Beginning at the line containing "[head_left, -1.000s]" in the material below and ending at the line containing "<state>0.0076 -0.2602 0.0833", return each line exactly and add nothing.

• • •

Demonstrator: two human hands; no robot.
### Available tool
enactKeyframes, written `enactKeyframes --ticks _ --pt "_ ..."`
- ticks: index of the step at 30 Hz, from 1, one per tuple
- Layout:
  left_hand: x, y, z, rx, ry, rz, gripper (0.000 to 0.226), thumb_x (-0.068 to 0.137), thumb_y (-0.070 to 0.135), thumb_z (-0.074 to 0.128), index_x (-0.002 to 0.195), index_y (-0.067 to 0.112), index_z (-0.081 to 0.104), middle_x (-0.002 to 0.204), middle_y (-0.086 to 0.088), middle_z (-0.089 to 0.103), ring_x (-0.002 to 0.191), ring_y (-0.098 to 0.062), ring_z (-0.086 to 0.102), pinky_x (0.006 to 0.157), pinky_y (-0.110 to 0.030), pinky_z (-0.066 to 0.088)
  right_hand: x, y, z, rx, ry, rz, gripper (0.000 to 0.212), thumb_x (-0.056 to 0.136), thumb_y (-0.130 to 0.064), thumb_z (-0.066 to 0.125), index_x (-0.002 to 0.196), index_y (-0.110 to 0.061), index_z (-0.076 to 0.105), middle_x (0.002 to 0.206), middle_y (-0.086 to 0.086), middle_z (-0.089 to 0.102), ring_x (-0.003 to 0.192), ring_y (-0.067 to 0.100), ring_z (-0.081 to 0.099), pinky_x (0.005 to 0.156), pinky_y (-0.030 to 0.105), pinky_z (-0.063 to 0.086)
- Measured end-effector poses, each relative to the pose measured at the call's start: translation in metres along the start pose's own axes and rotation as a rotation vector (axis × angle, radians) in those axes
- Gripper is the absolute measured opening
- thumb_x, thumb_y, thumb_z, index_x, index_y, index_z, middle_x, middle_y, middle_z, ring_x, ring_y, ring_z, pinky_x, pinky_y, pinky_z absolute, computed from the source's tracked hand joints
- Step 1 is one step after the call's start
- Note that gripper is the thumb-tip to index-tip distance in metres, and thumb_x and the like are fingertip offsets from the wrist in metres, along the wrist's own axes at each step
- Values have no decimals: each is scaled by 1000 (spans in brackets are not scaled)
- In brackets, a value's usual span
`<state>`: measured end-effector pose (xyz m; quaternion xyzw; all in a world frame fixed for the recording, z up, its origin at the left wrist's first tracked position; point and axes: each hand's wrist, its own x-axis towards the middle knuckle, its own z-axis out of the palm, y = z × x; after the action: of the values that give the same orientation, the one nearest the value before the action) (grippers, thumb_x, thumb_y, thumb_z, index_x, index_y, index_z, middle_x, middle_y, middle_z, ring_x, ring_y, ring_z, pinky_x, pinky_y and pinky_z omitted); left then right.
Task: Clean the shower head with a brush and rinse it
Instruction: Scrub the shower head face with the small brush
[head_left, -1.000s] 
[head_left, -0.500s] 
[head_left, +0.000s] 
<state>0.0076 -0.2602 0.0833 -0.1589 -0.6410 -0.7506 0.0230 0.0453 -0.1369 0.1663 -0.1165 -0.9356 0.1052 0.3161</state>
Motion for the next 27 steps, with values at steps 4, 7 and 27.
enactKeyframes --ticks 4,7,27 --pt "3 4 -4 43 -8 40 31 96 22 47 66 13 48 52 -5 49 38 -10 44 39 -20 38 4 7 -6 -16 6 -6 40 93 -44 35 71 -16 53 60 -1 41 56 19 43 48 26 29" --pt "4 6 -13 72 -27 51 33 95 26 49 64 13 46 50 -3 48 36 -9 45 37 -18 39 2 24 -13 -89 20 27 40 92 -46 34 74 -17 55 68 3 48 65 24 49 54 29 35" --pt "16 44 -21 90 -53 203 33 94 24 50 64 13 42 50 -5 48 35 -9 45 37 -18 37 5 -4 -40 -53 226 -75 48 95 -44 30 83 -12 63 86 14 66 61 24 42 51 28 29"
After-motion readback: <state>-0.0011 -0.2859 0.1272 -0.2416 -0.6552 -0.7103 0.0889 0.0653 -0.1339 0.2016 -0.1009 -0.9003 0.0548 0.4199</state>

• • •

Solved exercise:
[head_left, -1.000s] 
[head_left, -0.500s] 
[head_left, +0.000s] 
<state>0.0076 -0.2602 0.0833 -0.1589 -0.6410 -0.7506 0.0230 0.0453 -0.1369 0.1663 -0.1165 -0.9356 0.1052 0.3161</state>

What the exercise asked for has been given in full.